She slips a knife between his ribs instead.”

  “Why would Brychan be so foolish as to listen to her in the first place?” Godfrid said.

  “She threatened to expose him as Bran’s killer if he didn’t help deflect the investigation,” Gareth said.

  “What about Dewi?” Gwen said.

  “Dewi told Brychan of his involvement in Tegwen’s death, and Brychan told Sioned. So Sioned poisoned Dewi,” Gareth said. “If Erik wasn’t still at large, he would have been in danger too.”

  “And the fire?” Godfrid said.

  “Sioned saw Gareth and me move Brychan’s body,” Hywel said, “but she didn’t know that we’d recognized it in the darkness nor that Brychan had talked to Gwen at length about his relationship with Tegwen. That conversation, if not the one with Dewi, Brychan had kept to himself.”

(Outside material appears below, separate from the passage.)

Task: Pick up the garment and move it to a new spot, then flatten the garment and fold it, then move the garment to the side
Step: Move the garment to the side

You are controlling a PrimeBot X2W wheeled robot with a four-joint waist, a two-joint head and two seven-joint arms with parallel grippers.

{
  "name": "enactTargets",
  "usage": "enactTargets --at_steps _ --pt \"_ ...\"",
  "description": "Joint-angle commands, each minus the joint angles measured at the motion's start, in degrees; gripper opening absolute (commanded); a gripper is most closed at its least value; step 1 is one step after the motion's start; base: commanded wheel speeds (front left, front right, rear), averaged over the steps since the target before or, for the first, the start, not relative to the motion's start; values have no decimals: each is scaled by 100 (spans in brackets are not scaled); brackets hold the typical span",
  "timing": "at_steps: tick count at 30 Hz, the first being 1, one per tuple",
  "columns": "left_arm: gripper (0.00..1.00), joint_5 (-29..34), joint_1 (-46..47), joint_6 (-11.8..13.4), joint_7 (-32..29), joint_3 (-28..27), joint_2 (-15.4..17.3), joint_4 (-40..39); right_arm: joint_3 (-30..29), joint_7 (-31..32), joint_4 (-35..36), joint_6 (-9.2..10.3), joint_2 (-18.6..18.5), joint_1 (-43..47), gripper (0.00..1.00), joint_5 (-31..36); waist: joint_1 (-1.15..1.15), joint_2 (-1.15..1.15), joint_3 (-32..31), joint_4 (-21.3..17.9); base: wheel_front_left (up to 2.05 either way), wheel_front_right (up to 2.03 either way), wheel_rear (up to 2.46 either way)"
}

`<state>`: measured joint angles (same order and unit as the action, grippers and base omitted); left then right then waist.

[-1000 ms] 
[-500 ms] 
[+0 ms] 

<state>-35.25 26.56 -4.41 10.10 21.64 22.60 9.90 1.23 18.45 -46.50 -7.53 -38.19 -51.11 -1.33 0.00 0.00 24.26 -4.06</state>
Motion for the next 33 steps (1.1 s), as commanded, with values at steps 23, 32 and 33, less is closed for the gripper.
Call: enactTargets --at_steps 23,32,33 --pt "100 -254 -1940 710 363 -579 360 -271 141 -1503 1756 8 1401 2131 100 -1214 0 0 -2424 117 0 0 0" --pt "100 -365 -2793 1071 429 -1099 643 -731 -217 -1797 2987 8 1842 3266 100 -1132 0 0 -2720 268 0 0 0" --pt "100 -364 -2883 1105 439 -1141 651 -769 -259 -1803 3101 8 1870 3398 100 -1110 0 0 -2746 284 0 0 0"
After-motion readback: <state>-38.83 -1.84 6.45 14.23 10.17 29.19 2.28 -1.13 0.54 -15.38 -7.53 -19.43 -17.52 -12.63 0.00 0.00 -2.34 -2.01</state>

  “Plus, a fire is always a good distraction,” Gareth said, “with the added benefit of murdering us if she got lucky.”

  “If not for Dai and Llelo, she might have succeeded,” Gwen said.

  Gareth shot Gwen a questioning look. “Did we ever find out where those scalawags had been and why they were still awake?”

  Gwen laughed. “Dearest husband, I think we don’t want to know the answer to that question.”

  “Sioned then confessed all to Gruffydd,” Hywel said, continuing the story, “and when Gruffydd saw Prioress Nest in the hall with Gareth, he panicked. Once caught, he chose to take all of the blame.”

  “The fact that Sioned had killed Brychan with Gruffydd’s knife made his confession much more credible,” Gareth said, “not that I would have ever suspected her of any of this.”

  “Sioned did what she did because she wanted to protect her husband,” Gwen said. “She loves him.”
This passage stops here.